Task goal:
Stopping at the line that holds "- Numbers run", repeat the lines below exactly, starting from the very first and including that final line.

(Data section)

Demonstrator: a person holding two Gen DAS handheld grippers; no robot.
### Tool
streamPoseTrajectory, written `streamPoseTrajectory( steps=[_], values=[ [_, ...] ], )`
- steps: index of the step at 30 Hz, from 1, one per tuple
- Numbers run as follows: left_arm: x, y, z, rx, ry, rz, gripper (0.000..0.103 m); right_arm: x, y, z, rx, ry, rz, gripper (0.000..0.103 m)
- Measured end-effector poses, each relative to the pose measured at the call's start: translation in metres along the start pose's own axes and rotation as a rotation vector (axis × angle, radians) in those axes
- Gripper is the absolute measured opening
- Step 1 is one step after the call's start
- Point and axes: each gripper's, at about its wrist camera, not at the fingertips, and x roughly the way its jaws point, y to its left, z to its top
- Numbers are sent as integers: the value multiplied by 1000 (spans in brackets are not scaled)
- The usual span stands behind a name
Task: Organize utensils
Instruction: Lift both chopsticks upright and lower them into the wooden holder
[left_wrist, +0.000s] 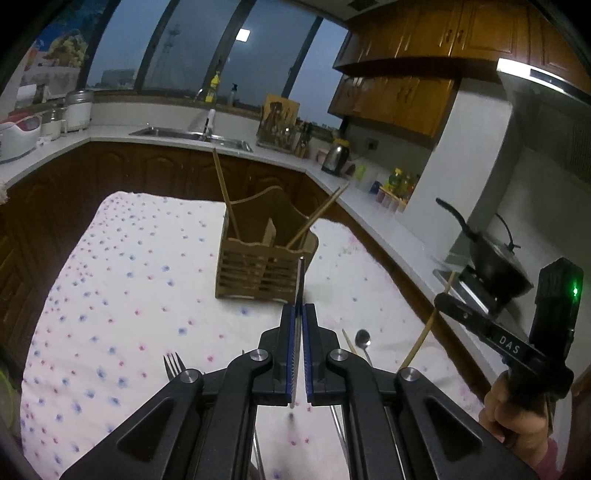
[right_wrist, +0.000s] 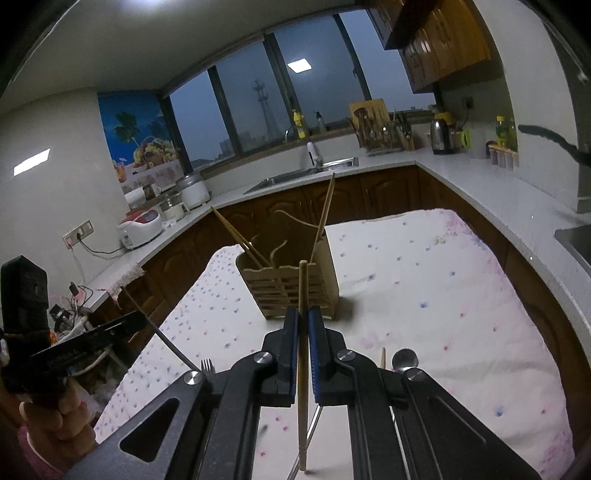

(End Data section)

Answer to this problem:
Demonstrator: a person holding two Gen DAS handheld grippers; no robot.
### Tool
streamPoseTrajectory, written `streamPoseTrajectory( steps=[_], values=[ [_, ...] ], )`
- steps: index of the step at 30 Hz, from 1, one per tuple
- Numbers run as follows: left_arm: x, y, z, rx, ry, rz, gripper (0.000..0.103 m); right_arm: x, y, z, rx, ry, rz, gripper (0.000..0.103 m)

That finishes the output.